It’s a significant trend we’ve seen emerging over the last year, when Google and Microsoft announced that you didn’t need a college degree anymore to get a job there and also opted for on-the-job training certificates. Microsoft made it clear at the time that the move was a bid to address the lack of opportunity for underrepresented populations.

The NYT article highlighted the work done at IBM in taking a fresh approach through its apprenticeship program on how it views people’s qualifications for a job. Since 2017, in a bid to find better talent, executives concluded that the qualifications for many jobs were unnecessarily demanding and so they did away with them. Where jobs might have required applicants to have a bachelor’s degree in the past, for example, they realised a six-month on-the-job-training course would adequately prepare a person for the role. It’s been a huge success.

IBM’s senior vice president for transformation and culture is quoted as saying “By creating your own dumb barriers, you’re actually making your job in the search for talent harder.” 

We couldn’t have put it better. You have to ask yourself when the world’s most innovative companies, and often the most competitive to work at, decide that qualifications don’t matter and that broadening their talent pool has better hiring outcomes, can you afford not to pay attention?

We think not. 

In fact, Sapia was built specifically to ignore qualifications, CVs and past experience. That might seem like quite a radical thing, but we believe that is the only way we can truly empower companies to find the best talent and circumvent the (dumb!) barriers we all put up in our search for talent. 

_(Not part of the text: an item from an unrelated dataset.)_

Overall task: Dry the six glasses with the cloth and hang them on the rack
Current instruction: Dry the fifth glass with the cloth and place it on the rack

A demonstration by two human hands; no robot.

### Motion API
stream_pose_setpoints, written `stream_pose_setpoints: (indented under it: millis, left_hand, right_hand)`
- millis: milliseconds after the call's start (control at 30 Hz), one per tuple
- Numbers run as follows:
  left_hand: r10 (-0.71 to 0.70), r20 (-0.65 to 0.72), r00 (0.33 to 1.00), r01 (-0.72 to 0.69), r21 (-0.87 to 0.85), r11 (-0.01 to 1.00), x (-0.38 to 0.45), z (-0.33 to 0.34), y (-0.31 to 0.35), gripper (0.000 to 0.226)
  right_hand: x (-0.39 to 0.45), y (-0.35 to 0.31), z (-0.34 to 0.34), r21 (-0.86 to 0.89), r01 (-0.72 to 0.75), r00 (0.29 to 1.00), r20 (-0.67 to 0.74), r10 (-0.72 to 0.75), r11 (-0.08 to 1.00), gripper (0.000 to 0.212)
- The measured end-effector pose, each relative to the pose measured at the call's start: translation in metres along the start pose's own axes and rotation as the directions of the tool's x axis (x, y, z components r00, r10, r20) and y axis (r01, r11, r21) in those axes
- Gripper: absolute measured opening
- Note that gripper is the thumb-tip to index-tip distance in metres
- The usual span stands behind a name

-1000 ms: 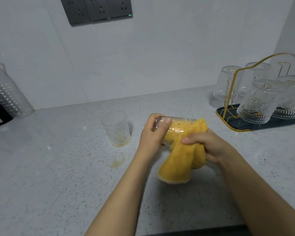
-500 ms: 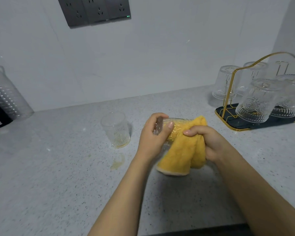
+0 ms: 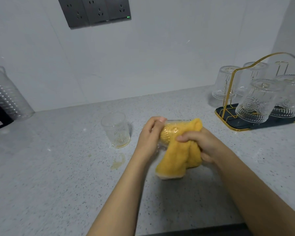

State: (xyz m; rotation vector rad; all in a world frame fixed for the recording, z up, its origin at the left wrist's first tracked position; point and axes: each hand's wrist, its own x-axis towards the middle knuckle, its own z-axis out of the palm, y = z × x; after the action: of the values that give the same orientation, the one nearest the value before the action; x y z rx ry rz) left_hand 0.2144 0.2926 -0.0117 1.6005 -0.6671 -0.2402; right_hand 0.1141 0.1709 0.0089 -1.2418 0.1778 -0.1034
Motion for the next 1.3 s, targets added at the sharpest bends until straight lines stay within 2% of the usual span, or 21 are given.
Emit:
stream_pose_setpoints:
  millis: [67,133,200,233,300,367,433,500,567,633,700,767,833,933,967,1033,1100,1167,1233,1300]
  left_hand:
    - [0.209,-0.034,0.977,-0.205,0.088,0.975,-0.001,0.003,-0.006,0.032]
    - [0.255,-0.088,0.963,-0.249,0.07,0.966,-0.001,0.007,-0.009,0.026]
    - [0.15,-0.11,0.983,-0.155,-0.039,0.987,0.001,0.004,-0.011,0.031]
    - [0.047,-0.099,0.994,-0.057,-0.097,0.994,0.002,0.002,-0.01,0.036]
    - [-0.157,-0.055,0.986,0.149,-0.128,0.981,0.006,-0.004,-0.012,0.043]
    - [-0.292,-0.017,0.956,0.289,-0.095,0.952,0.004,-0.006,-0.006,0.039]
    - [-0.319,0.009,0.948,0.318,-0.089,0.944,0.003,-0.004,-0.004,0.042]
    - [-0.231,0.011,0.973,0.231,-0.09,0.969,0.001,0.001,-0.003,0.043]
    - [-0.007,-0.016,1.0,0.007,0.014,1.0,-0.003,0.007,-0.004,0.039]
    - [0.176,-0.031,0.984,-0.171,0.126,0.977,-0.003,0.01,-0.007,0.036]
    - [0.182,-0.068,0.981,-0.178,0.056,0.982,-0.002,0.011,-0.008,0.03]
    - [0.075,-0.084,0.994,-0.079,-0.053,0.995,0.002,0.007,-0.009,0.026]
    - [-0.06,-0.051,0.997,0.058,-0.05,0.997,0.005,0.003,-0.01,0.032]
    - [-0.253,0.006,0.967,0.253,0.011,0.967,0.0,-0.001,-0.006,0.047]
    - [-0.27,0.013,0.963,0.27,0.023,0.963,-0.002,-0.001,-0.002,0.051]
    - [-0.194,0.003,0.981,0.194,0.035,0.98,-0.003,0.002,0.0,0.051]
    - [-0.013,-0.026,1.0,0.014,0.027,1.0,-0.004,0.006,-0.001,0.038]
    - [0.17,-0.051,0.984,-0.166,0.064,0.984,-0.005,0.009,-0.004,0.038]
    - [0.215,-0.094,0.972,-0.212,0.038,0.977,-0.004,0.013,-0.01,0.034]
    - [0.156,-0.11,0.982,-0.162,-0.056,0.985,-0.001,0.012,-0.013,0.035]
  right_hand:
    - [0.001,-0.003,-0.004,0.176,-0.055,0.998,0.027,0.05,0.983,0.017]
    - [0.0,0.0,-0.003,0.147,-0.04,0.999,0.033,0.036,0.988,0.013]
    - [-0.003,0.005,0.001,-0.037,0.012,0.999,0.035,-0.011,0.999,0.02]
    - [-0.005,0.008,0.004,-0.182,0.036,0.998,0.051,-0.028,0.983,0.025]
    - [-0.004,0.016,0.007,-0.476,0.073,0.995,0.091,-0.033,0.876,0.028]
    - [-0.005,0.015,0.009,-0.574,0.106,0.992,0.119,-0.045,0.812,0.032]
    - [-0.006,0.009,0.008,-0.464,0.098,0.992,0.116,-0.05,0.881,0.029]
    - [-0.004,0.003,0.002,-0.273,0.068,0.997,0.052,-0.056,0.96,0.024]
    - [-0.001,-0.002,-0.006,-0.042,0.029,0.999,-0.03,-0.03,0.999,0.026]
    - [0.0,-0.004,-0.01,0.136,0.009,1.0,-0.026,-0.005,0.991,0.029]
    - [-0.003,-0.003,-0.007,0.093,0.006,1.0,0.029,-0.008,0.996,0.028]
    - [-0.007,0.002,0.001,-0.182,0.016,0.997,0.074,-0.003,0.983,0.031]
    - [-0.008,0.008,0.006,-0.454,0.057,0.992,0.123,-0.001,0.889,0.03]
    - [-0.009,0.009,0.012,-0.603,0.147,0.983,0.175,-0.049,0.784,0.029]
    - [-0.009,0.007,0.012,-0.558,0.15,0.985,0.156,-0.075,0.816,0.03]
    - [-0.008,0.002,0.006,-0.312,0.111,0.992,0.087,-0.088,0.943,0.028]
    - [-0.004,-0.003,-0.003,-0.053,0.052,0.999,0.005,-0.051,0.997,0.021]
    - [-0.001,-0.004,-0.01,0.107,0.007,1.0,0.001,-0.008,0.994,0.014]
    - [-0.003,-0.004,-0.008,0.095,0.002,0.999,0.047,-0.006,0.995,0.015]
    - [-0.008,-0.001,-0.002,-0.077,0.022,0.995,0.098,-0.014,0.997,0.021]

It’s not just qualification and past experience that don’t matter, CVs are a barrier as they are full of irrelevant information that only contribute to biased outcomes. Schools attended, past experience, gender, ethnicity, age can all be inferred from a CV even when names are removed. As hiring managers we scan them looking for queues that demote good hires based on no data, and no evidence – all while confirming our own biases.

Our technology was built so that companies can find undiscovered talent from attributes that qualifications, CVs and past experience can’t reveal by understanding the unique attributes that individuals bring to a job, and how those might align with the job requirements. We look further than any human can to understand what it is that motivates individuals, how they respond to things, what their strengths and weaknesses are and whether they might be a good fit for a job – based on real data. 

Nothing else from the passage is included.